In 2001, I walked into the Gene Frankel Theatre  for a job interview with Gene Frankel himself. I was applying to be his assistant. As I entered the stage, there sat a small-framed, confident man with white hair and beard. He looked like a New York character in every regard. 

When I sat down across from him he looked at me with his intense dark eyes and didn’t ask for my credentials. Instead he asked only one philosophical question: “Do you want to be an artist or have to be an artist?” I looked at him trying to be equally as confident, but nervous. I said, “Mr. Frankel, I was born an artist; I have to be one.”  Luckily, I answered correctly. He said “Can you start tomorrow?” He didn’t ask me if I had theater experience. He needed to know instinctively if I was a true artist, because he knew he could teach me about theatre... and Gene loved to teach.

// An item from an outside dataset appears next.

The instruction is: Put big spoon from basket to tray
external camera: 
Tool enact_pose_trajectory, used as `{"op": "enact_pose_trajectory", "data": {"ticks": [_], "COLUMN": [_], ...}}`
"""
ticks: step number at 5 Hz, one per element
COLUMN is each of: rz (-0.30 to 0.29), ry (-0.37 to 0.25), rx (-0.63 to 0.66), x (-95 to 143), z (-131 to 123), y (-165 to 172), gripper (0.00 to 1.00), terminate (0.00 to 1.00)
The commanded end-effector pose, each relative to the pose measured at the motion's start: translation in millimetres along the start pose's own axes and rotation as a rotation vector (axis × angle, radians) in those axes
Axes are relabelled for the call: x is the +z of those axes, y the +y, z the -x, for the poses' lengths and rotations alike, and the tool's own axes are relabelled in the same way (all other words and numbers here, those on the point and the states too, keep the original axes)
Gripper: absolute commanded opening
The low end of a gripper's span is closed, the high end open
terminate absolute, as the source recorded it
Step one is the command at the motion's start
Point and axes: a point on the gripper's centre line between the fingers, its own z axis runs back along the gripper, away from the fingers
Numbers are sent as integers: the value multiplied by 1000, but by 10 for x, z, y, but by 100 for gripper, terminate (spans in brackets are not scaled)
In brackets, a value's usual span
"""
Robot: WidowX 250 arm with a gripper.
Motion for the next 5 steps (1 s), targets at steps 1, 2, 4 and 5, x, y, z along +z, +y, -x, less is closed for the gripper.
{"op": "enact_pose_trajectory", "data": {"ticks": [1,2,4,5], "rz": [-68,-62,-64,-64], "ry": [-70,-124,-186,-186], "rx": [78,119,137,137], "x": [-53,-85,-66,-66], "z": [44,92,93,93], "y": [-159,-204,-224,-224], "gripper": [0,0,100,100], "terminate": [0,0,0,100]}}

I tell you this because  the doors of the Gene Frankel Theatre have remained open for more than 70 years—because we have to. There is no pondering of this thought. There is a need.
 
Gene’s most important work as a director was The Blacks: A Clown Show, by the French existentialist, Jean Genet (1955). This play was groundbreaking with its all black cast opening in 1961, right before the civil rights movement. The Blacks was a success; the longest running Off Broadway play of that decade. It featured artists like James Earl Jones, Maya Angelou, Cicely Tyson, Roscoe Lee Brown and more. The casting was historical and the start of these young actors careers. 
Gene as a director was attracted to highly sociopolitical plays such as Lorraine Hansberry’s To be Young Gifted and Black featuring Cicely Tyson and Indians by Arthur Kopit, which demythologizing the contradictions behind the history of cowboys and Indians. 
Gene, who had taken me under his wing changed my life. He taught me that we do it together. That community was important. 


We are artists. Right now we are on the dividing line between the want-to and the have-to. We have a responsibility. Small theatres are where the seed of creativity is planted. 

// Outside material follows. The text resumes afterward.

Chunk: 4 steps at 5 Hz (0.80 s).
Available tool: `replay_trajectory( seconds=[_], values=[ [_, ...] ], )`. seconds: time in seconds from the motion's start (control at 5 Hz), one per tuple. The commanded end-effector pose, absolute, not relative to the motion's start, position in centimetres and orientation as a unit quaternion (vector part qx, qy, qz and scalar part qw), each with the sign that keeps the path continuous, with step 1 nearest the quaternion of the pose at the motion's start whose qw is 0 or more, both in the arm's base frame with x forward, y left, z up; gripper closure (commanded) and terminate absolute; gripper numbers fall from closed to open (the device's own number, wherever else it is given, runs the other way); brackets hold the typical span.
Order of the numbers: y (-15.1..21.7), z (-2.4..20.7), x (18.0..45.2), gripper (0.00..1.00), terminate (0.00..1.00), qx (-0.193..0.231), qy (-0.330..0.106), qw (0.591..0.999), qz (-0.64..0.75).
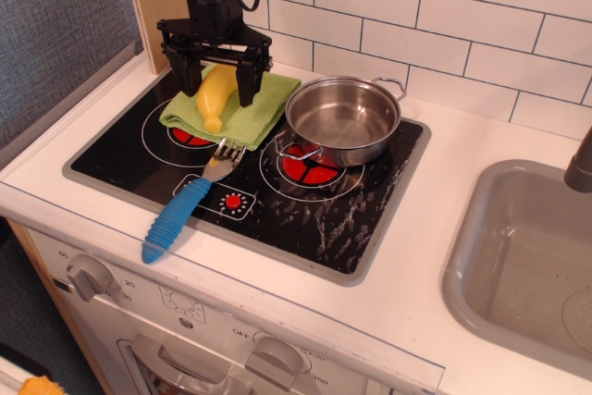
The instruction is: Place the banana onto the green towel.
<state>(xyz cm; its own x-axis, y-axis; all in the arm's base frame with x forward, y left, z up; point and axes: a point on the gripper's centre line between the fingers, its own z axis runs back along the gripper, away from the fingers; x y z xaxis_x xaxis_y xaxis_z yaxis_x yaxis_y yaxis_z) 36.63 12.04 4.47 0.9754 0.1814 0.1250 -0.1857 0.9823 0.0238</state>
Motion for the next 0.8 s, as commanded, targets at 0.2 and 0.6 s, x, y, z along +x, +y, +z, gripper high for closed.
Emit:
replay_trajectory(
  seconds=[0.2, 0.6],
  values=[
    [7.8, 7.9, 32.2, 0.00, 0.00, 0.021, -0.073, 0.997, -0.002],
    [7.0, 7.8, 31.6, 0.00, 0.00, 0.025, -0.072, 0.997, -0.009]
  ],
)
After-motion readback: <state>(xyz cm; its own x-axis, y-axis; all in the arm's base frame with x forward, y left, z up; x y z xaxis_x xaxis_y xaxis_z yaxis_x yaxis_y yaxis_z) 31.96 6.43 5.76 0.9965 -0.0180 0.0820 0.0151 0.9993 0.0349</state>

This small theatre is the sustenance for larger venues, for film, and television. Here is where artists find the nourishment to create, to be the tellers of the story…to give life depth and meaning. 

Art’s importance is that it brings people together to wrestle with big questions, to understand the human condition, to expand the audiences’ worldview. Yet right now, in the year 2020, because of Covid-19, we need to restructure our theatre to make it safe for you to return…to bring people together. 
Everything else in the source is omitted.